— Взлетаем! — сказал Рогачев, отрывая меня от мыслей о нем, и самолет тронулся с места, медленно побежал, затем все быстрее, и вскоре дрогнул указатель скорости. И пока она достигает ста километров, когда мне надо будет начинать ее отсчет, я успеваю подумать, что в неприметном с виду Рогачеве таится непонятная сила и власть над людьми. Кажется, весь он создан для этой власти: и сильные, похожие на клещи руки, и лобастая голова, подбородок, правда, маленький, но челюсти мощные, с крутыми желваками. Длинный нос выдается сильно вперед, губы вытянуты, и кажется, он постоянно к чему-то принюхивается.
В отряде почти в один голос говорят о его скупости, о странностях, об упорстве, с которым он чего-нибудь добивается, о том, что с ним мало кто хочет работать. Все это так, но как только мы чего-то не понимаем, так сразу же приклеиваем ярлык, избавляясь от необходимости думать. Рассказывают, как он выступил на совете командиров. Там решался вопрос — достоин ли пилот Семенов награждения: чистая формальность, если учесть, что Семенов женат на дочери одного нашего инспектора.
Но тут встал Рогачев и сказал, что не понимает, отчего это награждают Семенова, а не его, и добавил, что готов доказать любому правомерность своих слов И перечислил, когда Семенов выкатывался с полосы, когда не вышел на работу после отпуска, когда не сдал экзамен по приборам. Рогачев оперировал фактами, и в зале многим стало не по себе, поскольку на совете командиров ничего подобного не было и быть не должно. Первым пришел в себя Петушок и на правах командира отряда напомнил Рогачеву о скромности, сказал о безопасности полетов и заговорил о Семенове. Вывод его был неожиданным: и побитые фонари на полосе, и выкатывание с бетона как раз и подтверждают высокое мастерство пилота Семенова. Все облегченно вздохнули, зашевелились, а кто-то бросил в упрек Рогачеву: «Вот именно!» Петушок взглянул на Рогачева и, наверное, подумал, что появился еще один правдоискатель. Напрасно, Рогачев просто дал понять, что не следует обходить и его, хотя он женат и не на дочери инспектора. О справедливости, бывает, говорят многие, и часто только потому, что им чего-то не дали; стоит исправить такой просчет, как они затягивают совсем другую песню. Но все же после этого случая можно было услышать, что Рогачев человек справедливый.
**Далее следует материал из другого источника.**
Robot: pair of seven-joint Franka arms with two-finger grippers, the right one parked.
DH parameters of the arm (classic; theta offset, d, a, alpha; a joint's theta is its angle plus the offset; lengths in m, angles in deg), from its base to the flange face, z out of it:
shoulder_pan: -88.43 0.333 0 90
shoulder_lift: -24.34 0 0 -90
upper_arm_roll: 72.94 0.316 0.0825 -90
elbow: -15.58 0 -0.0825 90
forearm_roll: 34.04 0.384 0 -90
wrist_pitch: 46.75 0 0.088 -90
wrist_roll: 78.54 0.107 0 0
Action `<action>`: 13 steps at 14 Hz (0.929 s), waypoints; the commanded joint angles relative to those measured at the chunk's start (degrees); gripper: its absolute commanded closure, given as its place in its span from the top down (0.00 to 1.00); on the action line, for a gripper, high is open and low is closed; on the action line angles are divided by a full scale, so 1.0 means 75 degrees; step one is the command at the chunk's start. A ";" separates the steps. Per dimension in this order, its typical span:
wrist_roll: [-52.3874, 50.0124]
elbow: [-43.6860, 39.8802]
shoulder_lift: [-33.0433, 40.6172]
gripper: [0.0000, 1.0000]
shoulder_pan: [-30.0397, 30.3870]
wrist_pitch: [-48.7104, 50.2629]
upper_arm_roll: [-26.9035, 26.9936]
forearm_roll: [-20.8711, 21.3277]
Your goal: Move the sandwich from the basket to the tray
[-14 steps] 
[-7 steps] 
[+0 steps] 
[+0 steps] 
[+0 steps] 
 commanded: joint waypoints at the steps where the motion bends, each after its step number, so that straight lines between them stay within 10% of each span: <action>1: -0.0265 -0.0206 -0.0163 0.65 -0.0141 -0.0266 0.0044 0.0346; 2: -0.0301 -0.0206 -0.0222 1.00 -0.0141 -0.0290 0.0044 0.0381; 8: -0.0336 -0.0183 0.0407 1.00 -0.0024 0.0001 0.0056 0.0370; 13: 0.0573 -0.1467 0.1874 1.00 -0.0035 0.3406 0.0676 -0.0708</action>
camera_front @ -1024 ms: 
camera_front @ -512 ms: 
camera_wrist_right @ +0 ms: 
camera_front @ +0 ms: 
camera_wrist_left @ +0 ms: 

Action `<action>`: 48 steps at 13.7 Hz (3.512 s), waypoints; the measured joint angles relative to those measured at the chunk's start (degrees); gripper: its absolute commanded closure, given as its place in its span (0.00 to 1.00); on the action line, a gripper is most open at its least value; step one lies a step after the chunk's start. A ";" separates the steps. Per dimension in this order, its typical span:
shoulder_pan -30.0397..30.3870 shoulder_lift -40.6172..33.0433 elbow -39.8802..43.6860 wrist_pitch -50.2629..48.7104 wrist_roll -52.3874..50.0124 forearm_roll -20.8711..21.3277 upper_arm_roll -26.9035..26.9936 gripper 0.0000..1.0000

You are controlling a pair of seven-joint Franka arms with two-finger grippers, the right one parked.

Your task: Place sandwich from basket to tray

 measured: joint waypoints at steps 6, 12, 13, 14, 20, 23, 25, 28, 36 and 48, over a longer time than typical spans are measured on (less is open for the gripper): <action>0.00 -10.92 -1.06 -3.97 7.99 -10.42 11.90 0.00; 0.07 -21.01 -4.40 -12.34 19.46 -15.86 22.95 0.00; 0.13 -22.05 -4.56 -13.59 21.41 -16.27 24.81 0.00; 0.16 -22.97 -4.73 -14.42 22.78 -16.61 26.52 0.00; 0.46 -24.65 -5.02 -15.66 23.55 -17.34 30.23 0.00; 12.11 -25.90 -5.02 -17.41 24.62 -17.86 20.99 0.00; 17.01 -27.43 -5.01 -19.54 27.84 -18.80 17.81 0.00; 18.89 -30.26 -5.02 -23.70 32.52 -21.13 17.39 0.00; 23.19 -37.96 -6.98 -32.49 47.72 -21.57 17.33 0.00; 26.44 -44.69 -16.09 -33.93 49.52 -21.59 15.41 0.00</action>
Мало кто знает о его цепкой памяти: однажды он рассказал мне состав черного лака, когда мы, поджидая служебный автобус, стояли у свежевыкрашенной стены. Возможно, он мысленно перелистывал страницы «Науки и жизни» или же каких-то иных журналов? Даже если это так, то памяти его только позавидуешь. Он помнит решительно все: случайную фразу, сказанную давно на разборе, номер дома сапожной мастерской, в которой побывал однажды. Помнит телефон роддома, в котором его жена Глаша лежала семь лет назад. Я не поверил, заглянул в справочник — точно. Спросил, зачем он держит в голове то, что наверняка никогда в жизни не пригодится.